J Food Prot. 2006 Apr;69(4):835-41. doi: 10.4315/0362-028x-69.4.835.
In this study, Listeria monocytogenes contamination in a cold-smoked fish processing plant in Osaka, Japan, was examined from 2002 to 2004. A total of 430 samples were collected and divided into five categories: raw fish, materials during processing, processing equipment, environment, and finished products. A total of 59 finished products were examined throughout this study. L. monocytogenes was isolated from four of these samples during summer and autumn but was not found during winter or spring. During the warmer seasons, L. monocytogenes was more prevalent on processing equipment, especially slicing machines (8 of 54 samples in summer and autumn versus 1 of 50 samples in winter and spring). L. monocytogenes was not detected on whole skins removed from 23 frozen raw fish. L. monocytogenes strains isolated from 56 samples were characterized by serotyping, pulsed-field gel electrophoresis, and three PCR-based methods. Seventy-seven L. monocytogenes strains were recognized as contaminants of the samples: 2 distinguishable strains were identified in each of 13 samples, 3 strains were identified in 2 samples, 5 strains were identified in 1 sample, and the other 40 strains were identified in 40 samples. Combining the results from these techniques, 77 strains were classified into 13 different types. Three of these types prevailed throughout the plant, and two of the three were also isolated from final products. The DNA subtype found in the product was also found on the slicing machines. Our findings suggest that the slicing machines at this plant were the source of the product contamination. Implementing an appropriate cleaning regime for the slicing machines was effective in preventing contamination.

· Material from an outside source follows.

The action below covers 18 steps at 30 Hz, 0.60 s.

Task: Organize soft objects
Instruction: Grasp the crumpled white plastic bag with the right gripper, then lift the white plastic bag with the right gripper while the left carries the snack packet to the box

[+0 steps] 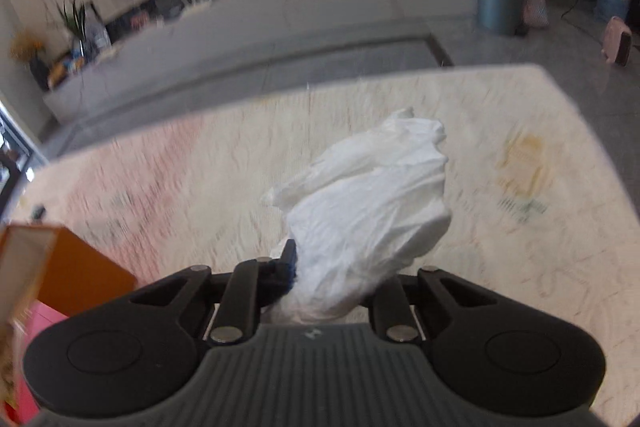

在本研究中,于2002年至2004年对日本大阪一家冷熏鱼加工厂中的单核细胞增生李斯特菌污染情况进行了检测。共采集了430个样本,并分为五类:生鱼、加工过程中的原料、加工设备、环境和成品。在整个研究过程中,共检测了59个成品。在夏季和秋季,从其中4个样本中分离出了单核细胞增生李斯特菌,但在冬季或春季未发现。在温暖季节,单核细胞增生李斯特菌在加工设备上更为普遍,尤其是切片机(夏季和秋季54个样本中有8个,而冬季和春季50个样本中有1个)。从23条冷冻生鱼去除的完整鱼皮上未检测到单核细胞增生李斯特菌。从56个样本中分离出的单核细胞增生李斯特菌菌株通过血清分型、脉冲场凝胶电泳和三种基于PCR的方法进行了鉴定。77株单核细胞增生李斯特菌菌株被认定为样本的污染物:13个样本中各鉴定出2个可区分的菌株,2个样本中鉴定出3个菌株,1个样本中鉴定出5个菌株,其他40个菌株分别在40个样本中鉴定出。综合这些技术的结果,77株菌株被分为13种不同类型。其中三种类型在整个工厂中普遍存在,这三种类型中的两种也从最终产品中分离出来。在产品中发现的DNA亚型在切片机上也被发现。我们的研究结果表明,该工厂的切片机是产品污染的源头。对切片机实施适当的清洁制度可有效防止污染。